- **Goal of the exercise**: Every line of the material that mentions the word "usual" should be copied out.

- **Data excerpt**:
•••

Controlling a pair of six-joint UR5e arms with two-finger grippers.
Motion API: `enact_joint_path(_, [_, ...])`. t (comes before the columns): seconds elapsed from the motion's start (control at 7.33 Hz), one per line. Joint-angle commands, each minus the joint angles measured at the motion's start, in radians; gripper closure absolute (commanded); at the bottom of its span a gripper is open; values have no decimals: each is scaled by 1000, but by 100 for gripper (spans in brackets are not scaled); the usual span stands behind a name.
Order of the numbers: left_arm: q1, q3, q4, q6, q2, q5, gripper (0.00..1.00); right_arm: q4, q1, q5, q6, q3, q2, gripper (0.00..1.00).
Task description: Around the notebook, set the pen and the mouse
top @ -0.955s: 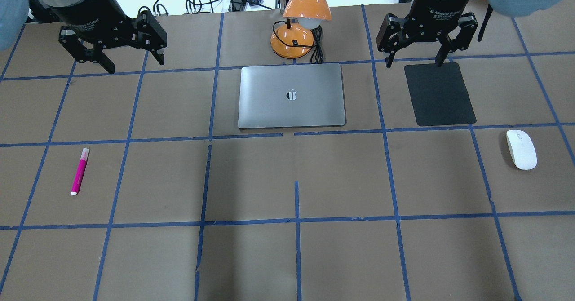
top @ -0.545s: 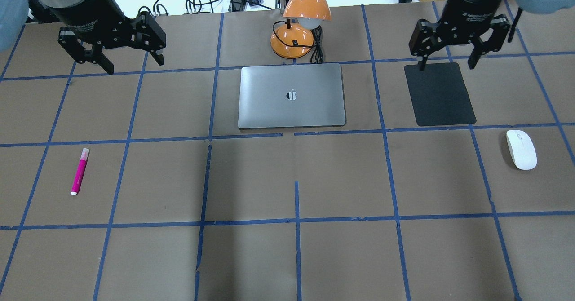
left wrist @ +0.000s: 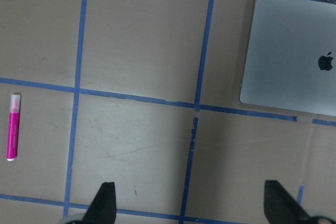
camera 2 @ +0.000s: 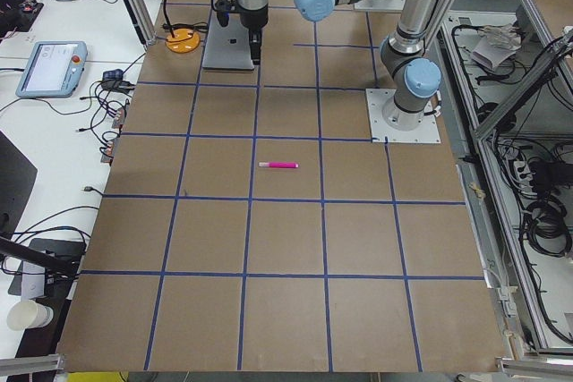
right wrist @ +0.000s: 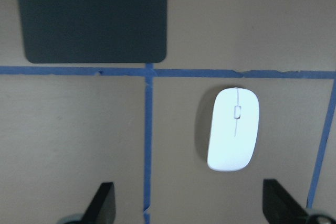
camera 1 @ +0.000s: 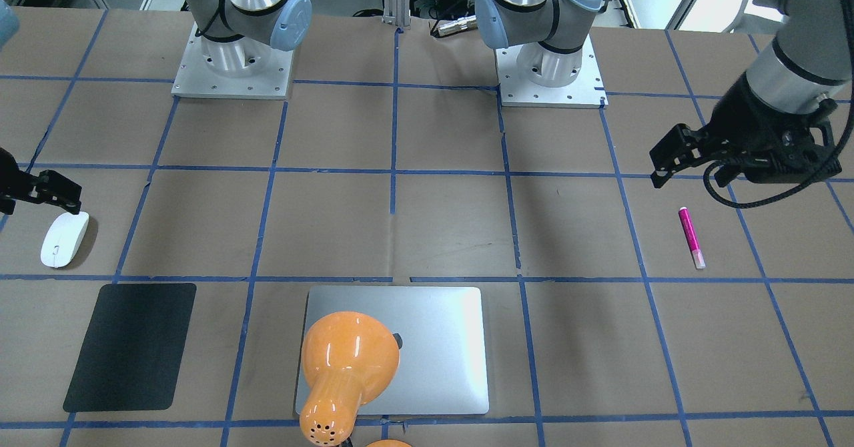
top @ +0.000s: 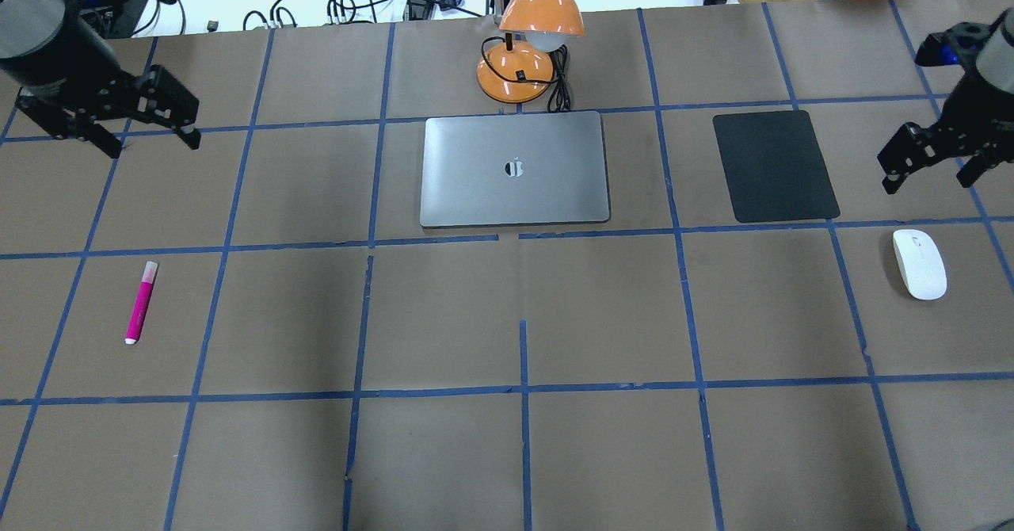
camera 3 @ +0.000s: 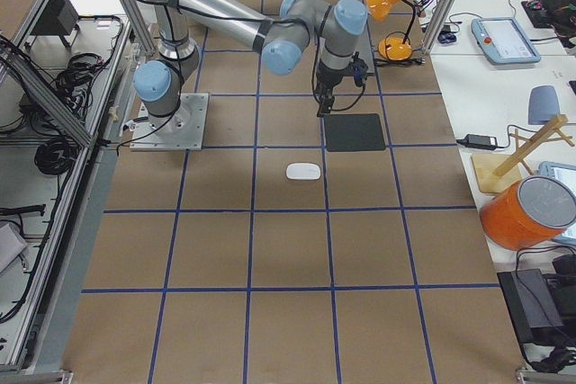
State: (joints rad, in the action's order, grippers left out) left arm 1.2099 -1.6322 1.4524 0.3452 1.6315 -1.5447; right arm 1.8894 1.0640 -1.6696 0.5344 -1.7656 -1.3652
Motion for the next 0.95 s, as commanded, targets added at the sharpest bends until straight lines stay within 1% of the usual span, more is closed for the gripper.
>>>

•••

- **Output for this task**:
Motion API: `enact_joint_path(_, [_, ...])`. t (comes before the columns): seconds elapsed from the motion's start (control at 7.33 Hz), one per line. Joint-angle commands, each minus the joint angles measured at the motion's start, in radians; gripper closure absolute (commanded); at the bottom of its span a gripper is open; values have no decimals: each is scaled by 1000, but by 100 for gripper (spans in brackets are not scaled); the usual span stands behind a name.
Motion for the next 0.95 s, as commanded, targets added at the sharpest bends until straight lines stay within 1% of the usual span, more is closed for the gripper.

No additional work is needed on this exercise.